File: https://github.com/GGC-DSA/SchoolIndex/blob/main/code/Final%20Notebook.ipynb

Link: https://colab.research.google.com/drive/1g_mjqjC1Nx2u5h3dB9Y6kTNLTih8utay#scrollTo=hyI713epbeNe

Outreach Activities

  • Presented at the STaRS event on April 8th, 2024.
  • Presented at the CREATE Symposium on April 25th, 2024.

Awards

  • Received honorable mention (4th place) at the STaRS event.
  • Our team is the rightmost team in the following image.

image

Technologies

Data Modeler Technology

  • Google Colab
  • SerpApi
  • Python Notebook
  • Excel
  • Wikipedia API

Data Analyzer Technology

  • Excel
  • Python Notebook
  • Matplotlib Python library
  • Tableau
  • MySQL

Data Visualizer Technology

Project Setup and Usage

Extraction of schools’ summaries

The code uses the Wikipedia library to access Wikipedia's vast repository of articles and retrieve summaries for a list of schools. The Wikipedia library acts as an interface to interact with Wikipedia's content programmatically, providing functions to access article text, summaries, images, and more. To use this code, you need to ensure that you have the necessary libraries installed, including csv and Wikipedia. Prepare a CSV file containing a list of school names, ensuring that it is formatted correctly and named "GA_College_Name.csv". Then, simply run the script. It will read the CSV file, iterate through each school name, retrieve its summary from Wikipedia using the get_school_summary function, and store the summaries in a new CSV file named "school_summaries.csv". Once the script finishes execution, you can find the collected summaries saved in the output CSV file. With this script, you can efficiently gather comprehensive summaries of schools from Wikipedia.
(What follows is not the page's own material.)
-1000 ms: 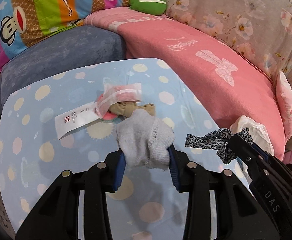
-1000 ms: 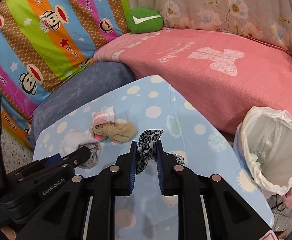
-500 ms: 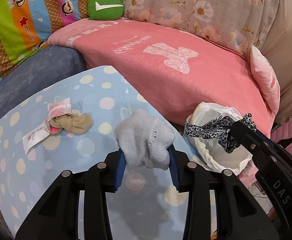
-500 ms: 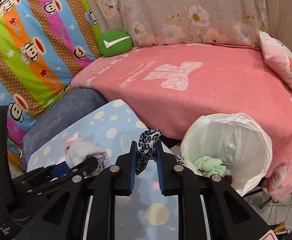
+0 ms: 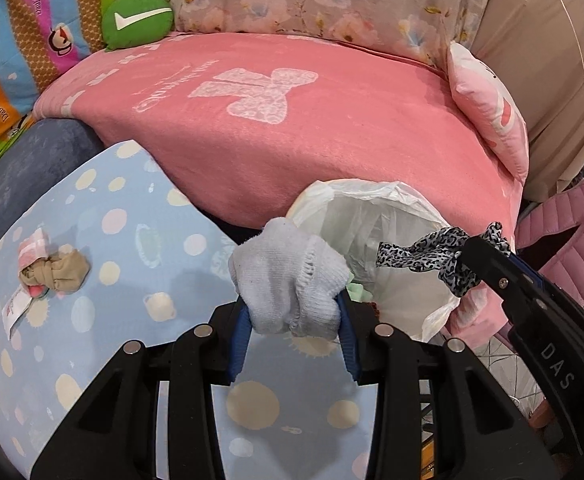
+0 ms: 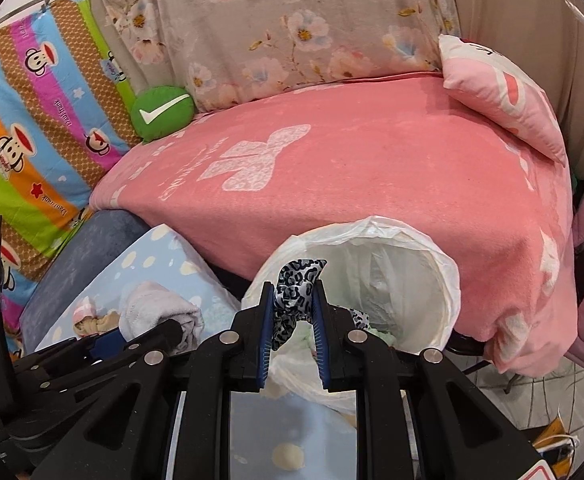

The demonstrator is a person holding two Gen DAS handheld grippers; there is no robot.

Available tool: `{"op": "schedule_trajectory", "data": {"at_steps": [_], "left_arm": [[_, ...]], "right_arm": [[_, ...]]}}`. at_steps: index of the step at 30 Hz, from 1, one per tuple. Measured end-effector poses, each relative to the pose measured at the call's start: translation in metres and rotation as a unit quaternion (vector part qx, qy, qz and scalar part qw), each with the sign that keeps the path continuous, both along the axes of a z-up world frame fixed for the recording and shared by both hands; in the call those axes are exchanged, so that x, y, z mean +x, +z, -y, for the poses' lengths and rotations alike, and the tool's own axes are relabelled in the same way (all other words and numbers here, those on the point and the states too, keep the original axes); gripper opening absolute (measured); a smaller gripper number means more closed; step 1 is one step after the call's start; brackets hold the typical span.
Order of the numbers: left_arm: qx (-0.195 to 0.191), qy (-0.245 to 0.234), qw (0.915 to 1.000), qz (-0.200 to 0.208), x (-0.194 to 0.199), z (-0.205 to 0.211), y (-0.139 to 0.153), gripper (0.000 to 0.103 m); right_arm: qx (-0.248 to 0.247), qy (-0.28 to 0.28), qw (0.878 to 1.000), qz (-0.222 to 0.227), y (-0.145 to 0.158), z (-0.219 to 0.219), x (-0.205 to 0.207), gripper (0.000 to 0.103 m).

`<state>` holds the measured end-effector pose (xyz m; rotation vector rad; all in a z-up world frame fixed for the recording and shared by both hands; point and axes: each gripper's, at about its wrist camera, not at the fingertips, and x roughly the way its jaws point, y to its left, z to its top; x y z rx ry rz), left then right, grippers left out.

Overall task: Collect trash
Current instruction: 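Carry the sock and leopard scrunchie over the bin and open both tools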

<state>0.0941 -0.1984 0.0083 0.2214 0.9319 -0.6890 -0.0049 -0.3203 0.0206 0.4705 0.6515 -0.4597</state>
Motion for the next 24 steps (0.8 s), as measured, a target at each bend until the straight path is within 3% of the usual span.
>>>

Extraction of schools’ logos

The code utilizes the SerpApi library to perform an image search for "colleges in Georgia logos" on Google Images. It retrieves image results using pagination to ensure comprehensive coverage of the search. To use the script, ensure that you have the necessary libraries installed, including csv, serpapi, and dotenv. Set up a .env file containing your SerpApi key. Then, run the script, and it will automatically perform the image search, retrieve results, and save them into the specified CSV file.

Data Analysis and Visualizations

All of the data analysis operations were done in the Colab notebook. The cleanDataset file is the filtered data set that only includes the 100 colleges in Georgia that we used throughout the late stages of the project. The us-colleges-and-universities file is the entire data set with all of the colleges and all of the columns removed from the clean data set.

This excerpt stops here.